Les États‑Unis multiplient leurs opérations militaires à l’étranger. Ce week-end, l’armée américaine a annoncé avoir mené une série de frappes « à grande échelle » contre l’organisation État islamique (Daesh) en Syrie, une réponse directe à une embuscade djihadiste qui avait coûté la vie à deux soldats américains et à un interprète en décembre 2025 dans la région de Palmyre.

Washington a justifié cette offensive comme une nécessité pour protéger ses troupes et réduire la menace terroriste, soulignant que l’attaque de décembre — réalisée par un membre affilié à l’EI — constituait un tournant dans la violence djihadiste locale. Malgré la défaite territoriale de Daesh en 2019, ses cellules repliées continuent de mener des actions sporadiques dans les zones désertiques de Syrie, obligeant la coalition à maintenir une présence militaire significative dans la région.

Parallèlement, les États‑Unis ont aussi été au centre d’une autre crise internationale majeure : des opérations militaires et frappes aériennes au Venezuela, conduites début janvier 2026, qui ont débouché sur l’arrestation et l’exfiltration du président Nicolás Maduro et de son entourage. Cette intervention – que la Maison‑Blanche a qualifiée de nécessaire pour favoriser une transition politique dans le pays – a suscité de vives critiques internationales et d’importantes manifestations de solidarité pour le peuple vénézuélien, dénonçant ce qu’ils qualifient d’« agression et violation de la souveraineté nationale ».

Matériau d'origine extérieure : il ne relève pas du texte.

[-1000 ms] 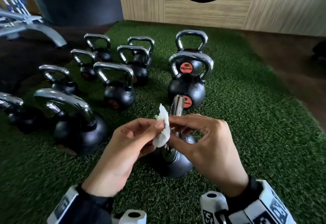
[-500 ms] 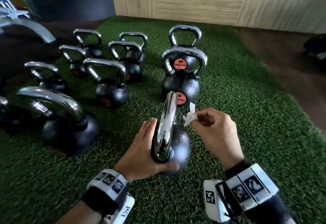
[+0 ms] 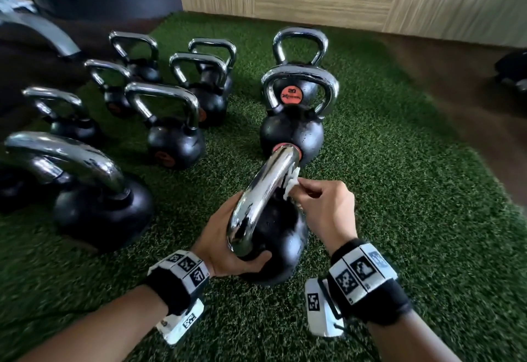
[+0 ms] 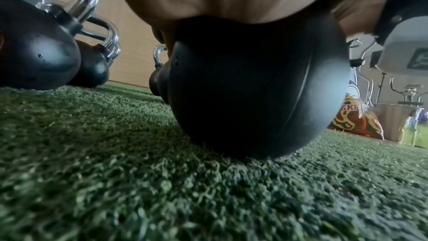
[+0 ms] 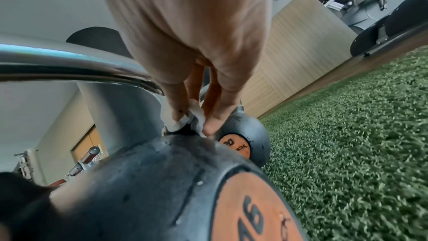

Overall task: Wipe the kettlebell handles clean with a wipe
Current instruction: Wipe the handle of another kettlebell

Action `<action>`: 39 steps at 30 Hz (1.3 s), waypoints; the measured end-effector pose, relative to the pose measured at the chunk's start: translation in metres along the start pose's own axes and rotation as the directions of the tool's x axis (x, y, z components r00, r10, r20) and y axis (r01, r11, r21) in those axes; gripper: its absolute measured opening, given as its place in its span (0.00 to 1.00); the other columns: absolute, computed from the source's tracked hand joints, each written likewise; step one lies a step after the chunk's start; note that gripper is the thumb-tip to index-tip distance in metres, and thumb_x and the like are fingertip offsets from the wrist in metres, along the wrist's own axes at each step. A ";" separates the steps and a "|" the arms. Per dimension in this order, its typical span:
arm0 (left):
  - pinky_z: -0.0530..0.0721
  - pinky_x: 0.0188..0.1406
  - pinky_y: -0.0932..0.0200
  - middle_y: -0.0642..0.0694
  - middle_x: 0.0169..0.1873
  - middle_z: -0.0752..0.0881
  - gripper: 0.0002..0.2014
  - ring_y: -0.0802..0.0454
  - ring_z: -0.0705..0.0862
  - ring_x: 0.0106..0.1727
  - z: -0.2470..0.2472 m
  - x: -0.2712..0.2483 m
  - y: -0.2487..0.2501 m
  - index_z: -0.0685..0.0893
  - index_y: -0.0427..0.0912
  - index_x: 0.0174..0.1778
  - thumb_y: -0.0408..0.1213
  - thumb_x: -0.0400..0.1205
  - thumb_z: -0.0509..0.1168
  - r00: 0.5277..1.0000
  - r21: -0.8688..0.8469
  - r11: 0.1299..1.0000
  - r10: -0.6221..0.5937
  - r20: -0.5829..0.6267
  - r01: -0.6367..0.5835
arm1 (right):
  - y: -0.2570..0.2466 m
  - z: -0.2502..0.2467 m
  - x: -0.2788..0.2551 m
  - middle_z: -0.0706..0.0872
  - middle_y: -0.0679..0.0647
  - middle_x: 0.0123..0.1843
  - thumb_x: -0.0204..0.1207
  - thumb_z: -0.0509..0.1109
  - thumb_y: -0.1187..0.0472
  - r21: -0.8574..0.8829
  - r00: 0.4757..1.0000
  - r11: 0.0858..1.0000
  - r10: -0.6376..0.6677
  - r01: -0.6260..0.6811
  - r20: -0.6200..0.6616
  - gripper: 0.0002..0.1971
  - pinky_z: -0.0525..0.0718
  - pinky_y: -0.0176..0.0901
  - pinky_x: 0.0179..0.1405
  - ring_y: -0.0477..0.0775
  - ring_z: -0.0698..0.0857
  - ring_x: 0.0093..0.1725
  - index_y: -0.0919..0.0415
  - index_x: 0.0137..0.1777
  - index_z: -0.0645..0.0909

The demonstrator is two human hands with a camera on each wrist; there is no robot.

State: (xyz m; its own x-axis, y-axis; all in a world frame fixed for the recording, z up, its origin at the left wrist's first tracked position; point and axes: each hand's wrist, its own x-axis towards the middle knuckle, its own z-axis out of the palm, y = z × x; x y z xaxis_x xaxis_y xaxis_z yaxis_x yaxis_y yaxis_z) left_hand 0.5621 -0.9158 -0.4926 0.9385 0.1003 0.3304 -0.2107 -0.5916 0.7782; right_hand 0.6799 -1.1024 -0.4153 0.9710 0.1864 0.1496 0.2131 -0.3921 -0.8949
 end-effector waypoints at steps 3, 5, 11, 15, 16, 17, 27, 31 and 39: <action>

Ces opérations ont déclenché des réactions contrastées sur la scène mondiale. Plusieurs alliés, comme l’Australie, ont exprimé leur soutien aux frappes contre Daesh, estimant qu’elles étaient essentielles pour contrer un terrorisme global qui menace tous les pays. À l’inverse, certaines puissances – notamment la Russie et l’Iran – ont vivement dénoncé ces interventions, les qualifiant d’actes d’agression qui pourraient déstabiliser davantage les régions concernées et violer le droit international.

En France, les répercussions de ces politiques étrangères américaines alimentent un débat politique intense. Jean‑Luc Mélenchon, leader de La France insoumise, a vivement critiqué l’opération au Venezuela, appelant à soutenir le peuple vénézuélien et à obtenir la libération de Maduro, allant jusqu’à affirmer que le pays doit « se défendre, s’il le faut les armes à la main » face à ce qu’il qualifie d’« invasion nord‑américaine ». La mobilisation en soutien au Venezuela a rassemblé des centaines de personnes à Paris, où certaines ont brûlé un drapeau américain pour dénoncer l’intervention, affirmant que la politique des États‑Unis représente une menace pour la souveraineté des peuples.